SSL, or TLS to use it’s more up-to-date name, effectively wraps a normal HTTP connection, transparently encrypting data as it is transmitted between the web browser and the server. To establish this secure channel, the client and server must first exchange certain pieces of information in a phase known as the “handshake”. This negotiation typically comprises of: (see wikipedia for more detailed information)
- The client opens a standard TCP connection to a port appropriate for the wrapped application protocol (by default 443 for HTTPS).
- The client sends a “ClientHello” message specifying its support for protocol versions and encryption algorithms.
- The server responds with a “ServerHello” message, agreeing a specific protocol version and algorithm to use. It also sends a certificate (which is part of a remarkably clever mechanism allowing you to trust a previously unknown remote server), and a “ServerHelloDone” indicating the server is happy with a given set of parameters.
- The client then sends a “ClientKeyExchange” message which, using asymmetric cryptography and the trusted server identity from the certificate, shares a value crucial to establish a “shared secret” which can be used to encrypt all further communication. A “ChangeCipherSpec” message is also sent by the client, to mark that all subsequent communication is encrypted, and a “Finished” message is sent which can be used by the server to work out if the negotiation was successful.

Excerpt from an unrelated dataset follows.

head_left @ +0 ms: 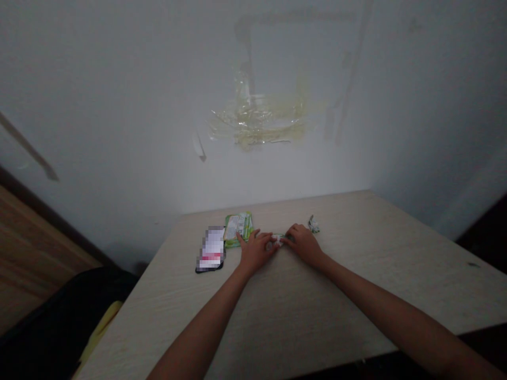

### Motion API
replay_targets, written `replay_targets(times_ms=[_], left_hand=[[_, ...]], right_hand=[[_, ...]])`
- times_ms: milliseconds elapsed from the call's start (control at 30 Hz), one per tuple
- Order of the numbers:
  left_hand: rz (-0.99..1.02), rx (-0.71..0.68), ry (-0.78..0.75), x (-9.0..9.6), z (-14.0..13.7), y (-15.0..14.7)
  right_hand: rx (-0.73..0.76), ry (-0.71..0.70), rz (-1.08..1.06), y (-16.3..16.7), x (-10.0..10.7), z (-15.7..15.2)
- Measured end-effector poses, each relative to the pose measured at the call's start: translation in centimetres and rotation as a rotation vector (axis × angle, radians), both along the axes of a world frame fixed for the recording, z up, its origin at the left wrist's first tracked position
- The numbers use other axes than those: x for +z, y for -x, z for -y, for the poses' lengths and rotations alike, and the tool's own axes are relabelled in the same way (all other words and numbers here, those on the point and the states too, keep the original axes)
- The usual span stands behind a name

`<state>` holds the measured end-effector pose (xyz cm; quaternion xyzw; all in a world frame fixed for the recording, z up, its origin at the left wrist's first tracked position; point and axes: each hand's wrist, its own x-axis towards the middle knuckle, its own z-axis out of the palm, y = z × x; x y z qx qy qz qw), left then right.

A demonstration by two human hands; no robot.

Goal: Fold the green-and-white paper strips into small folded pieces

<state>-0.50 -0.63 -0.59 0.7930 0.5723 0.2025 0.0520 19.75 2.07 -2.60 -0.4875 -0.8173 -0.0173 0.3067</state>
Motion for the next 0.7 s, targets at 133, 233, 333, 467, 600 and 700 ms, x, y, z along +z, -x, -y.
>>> replay_targets(times_ms=[133,233,333,467,600,700], left_hand=[[-0.004,0.013,0.006,0.0,0.0,-0.1],[0.003,0.019,0.015,0.0,0.1,-0.1],[0.021,0.013,0.012,-0.1,0.1,-0.1],[0.024,0.008,0.007,-0.2,0.1,-0.2],[0.017,0.014,0.014,-0.1,0.1,-0.2],[0.011,0.013,0.023,-0.1,0.1,-0.2]], right_hand=[[0.019,-0.022,-0.018,0.0,0.3,0.3],[0.05,-0.07,-0.035,-0.3,0.9,0.9],[0.151,-0.114,-0.023,-0.8,1.4,1.6],[0.255,-0.169,0.032,-1.4,1.2,2.0],[0.273,-0.175,0.052,-1.4,0.8,1.9],[0.273,-0.174,0.065,-1.2,0.8,1.9]])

- The server then uses the clients “Finished” message to perform checks and responds with its own “ChangeCipherSpec” and encrypted “Finished” messages.
- The client receives the server’s “Finished” message and verifies it, at which point the server and client have enough information to transparently encrypt all further (HTTP) data.
Looking at this exchange, it requires two full round-trips from client to server and back to complete, whilst the peer simply waits, before HTTP can take over. Bear in mind all this takes place over a TCP connection, so this is in addition to the usual TCP SYN/ACK dance that must also happen for the connection to exist.
Since we’re a Scottish company and our product is currently geared towards a UK audience, our servers are based in the UK. For an average user hooked up via ADSL, even with a relatively poor 50-60ms round-trip time, the time taken for this SSL handshake, 100ms in this case, pales into insignificance compared to the time our servers spend crunching numbers to handle the request. And that is a poor link. My home ADSL2+ line, for example, actually takes 18ms for a round trip, so this handshake just isn’t a problem.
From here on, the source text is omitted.